The outputs of the Phase I project include the following:
(1) Experimented with several pretreatment methods to increase the solubility of cotton waste;
(2) Invesitgated the efficiency of several solvent systems;
(3) Carried out fiber production through wet spinning;
(4) Measured fiber properties;
(5) Analyzed cost and life cycle assessment (LCA) of the produced fibers compared to virgin cotton and viscose rayon;
(6) Developed educational material.
The results/outcomes are listed below:
(1) Continuous fibers with fabulous luster were successfully produced by the proposed cotton recycling method. The degree of hydrolysis pretreatment, cotton dissolving temperature, mechanical agitation during dissolving, solvent system composition, and coagulation bath composition all affected the process.
(2) Physical/mechanical properties of the regenerated fibers were evaluated. (a) Fiber with diameters at approximately 20 μm were produced with round cross-section and smooth longitudinal surface. The round cross-section shape of regenerated fibers was different from the bean shape of original cottons, which imparted the regenerated fibers very good luster. (b) Fiber tensile properties were measured in accordance to ASTM Standard Test Method D3882/3882M – 14 (Tensile Properties of Single Textile Fibers). The tenacity of white regenerated fibers was about 1.6 g/den and elongation was 11%. The results were for as-spun fibers without additional drawing process, which improves the molecular chain orientation and crystallinity that lead to increased strength. (c) Initial Thermal Gravity Analysis and Fourier Transform Infrared Spectroscopy results indicated the regenerated fibers had same chemical composition as the original cotton. The dissolving process did not alter the cellulose molecular structure.
(3) LCA framework has been developed to compare the three major environmental impact indicators, i.e., the water use [m3], energy consumption [GJ], and global warming potential [kg CO2 equivalent (CO2e)].
(4) Educational materials were developed for increasing the awareness of recycling textile waste through appropriate channels and distributed to the public at various events.

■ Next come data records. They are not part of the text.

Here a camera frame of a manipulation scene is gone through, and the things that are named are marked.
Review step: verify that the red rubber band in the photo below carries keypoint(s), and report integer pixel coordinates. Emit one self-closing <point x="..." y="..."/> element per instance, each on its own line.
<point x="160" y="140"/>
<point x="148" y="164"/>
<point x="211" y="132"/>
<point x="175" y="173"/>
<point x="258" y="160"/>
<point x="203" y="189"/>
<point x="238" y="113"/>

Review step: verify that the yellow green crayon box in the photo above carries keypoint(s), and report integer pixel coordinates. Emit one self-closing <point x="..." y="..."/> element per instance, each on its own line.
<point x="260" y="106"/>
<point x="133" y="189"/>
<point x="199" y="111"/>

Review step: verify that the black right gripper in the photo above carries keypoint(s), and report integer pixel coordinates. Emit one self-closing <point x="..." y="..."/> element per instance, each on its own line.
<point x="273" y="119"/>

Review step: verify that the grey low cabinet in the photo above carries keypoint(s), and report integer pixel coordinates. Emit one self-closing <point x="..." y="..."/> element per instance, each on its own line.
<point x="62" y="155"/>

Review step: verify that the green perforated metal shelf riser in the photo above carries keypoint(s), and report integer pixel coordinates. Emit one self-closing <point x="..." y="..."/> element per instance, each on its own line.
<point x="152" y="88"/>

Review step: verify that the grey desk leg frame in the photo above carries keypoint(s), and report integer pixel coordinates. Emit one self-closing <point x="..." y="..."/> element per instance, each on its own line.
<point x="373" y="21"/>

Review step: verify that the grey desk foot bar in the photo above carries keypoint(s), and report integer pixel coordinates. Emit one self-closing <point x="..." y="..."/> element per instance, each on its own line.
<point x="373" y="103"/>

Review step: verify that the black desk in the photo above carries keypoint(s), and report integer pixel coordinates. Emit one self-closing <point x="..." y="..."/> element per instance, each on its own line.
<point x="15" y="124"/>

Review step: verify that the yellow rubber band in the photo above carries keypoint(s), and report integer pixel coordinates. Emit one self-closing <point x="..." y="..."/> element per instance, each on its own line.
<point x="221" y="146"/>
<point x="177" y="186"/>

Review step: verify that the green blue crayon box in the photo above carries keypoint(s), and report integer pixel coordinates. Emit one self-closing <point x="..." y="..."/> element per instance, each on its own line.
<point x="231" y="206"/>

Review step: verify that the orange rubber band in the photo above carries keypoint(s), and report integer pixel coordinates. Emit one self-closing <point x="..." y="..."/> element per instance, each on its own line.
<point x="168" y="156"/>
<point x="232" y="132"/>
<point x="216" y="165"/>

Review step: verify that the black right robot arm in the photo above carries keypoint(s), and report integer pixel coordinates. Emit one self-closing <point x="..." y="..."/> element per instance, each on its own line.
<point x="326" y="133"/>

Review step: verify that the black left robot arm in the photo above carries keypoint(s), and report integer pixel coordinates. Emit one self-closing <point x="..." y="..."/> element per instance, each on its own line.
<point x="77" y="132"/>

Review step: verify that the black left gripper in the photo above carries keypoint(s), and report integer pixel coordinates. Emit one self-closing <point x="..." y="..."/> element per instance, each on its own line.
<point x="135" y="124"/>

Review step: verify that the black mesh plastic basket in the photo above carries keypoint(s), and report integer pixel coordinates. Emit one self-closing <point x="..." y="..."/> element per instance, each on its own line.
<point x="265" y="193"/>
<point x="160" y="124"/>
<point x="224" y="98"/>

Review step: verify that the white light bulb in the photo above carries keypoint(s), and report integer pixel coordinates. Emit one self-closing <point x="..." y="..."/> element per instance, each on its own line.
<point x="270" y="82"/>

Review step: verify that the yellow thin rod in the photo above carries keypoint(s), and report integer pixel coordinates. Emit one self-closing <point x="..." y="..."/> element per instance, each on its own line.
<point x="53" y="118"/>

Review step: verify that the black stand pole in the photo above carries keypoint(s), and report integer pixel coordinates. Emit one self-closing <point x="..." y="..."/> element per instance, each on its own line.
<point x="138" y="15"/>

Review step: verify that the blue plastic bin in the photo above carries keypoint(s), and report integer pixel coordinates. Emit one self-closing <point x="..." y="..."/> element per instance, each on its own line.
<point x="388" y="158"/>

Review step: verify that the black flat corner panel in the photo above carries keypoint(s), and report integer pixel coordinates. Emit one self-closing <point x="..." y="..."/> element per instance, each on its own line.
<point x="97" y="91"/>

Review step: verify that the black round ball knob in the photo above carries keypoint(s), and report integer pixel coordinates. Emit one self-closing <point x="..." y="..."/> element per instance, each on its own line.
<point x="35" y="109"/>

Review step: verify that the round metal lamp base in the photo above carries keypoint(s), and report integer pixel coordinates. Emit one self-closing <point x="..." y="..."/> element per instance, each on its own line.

In Phase I, the team has successfully developed a solution system to recycle cotton for regenerated fibers. The fibers exhibited good luster, intrinsic colors, and sufficient tensile strength for a broad range of applications for consumer products. The initial work accomplished demonstrates the great potential for technology commercialization. Once commercialized, this novel cotton waste recycle technique will contribute tremendously to protecting the environment, strengthening our communities, and fostering prosperity by turning waste into value-added fibers via an environmentally friendly production method.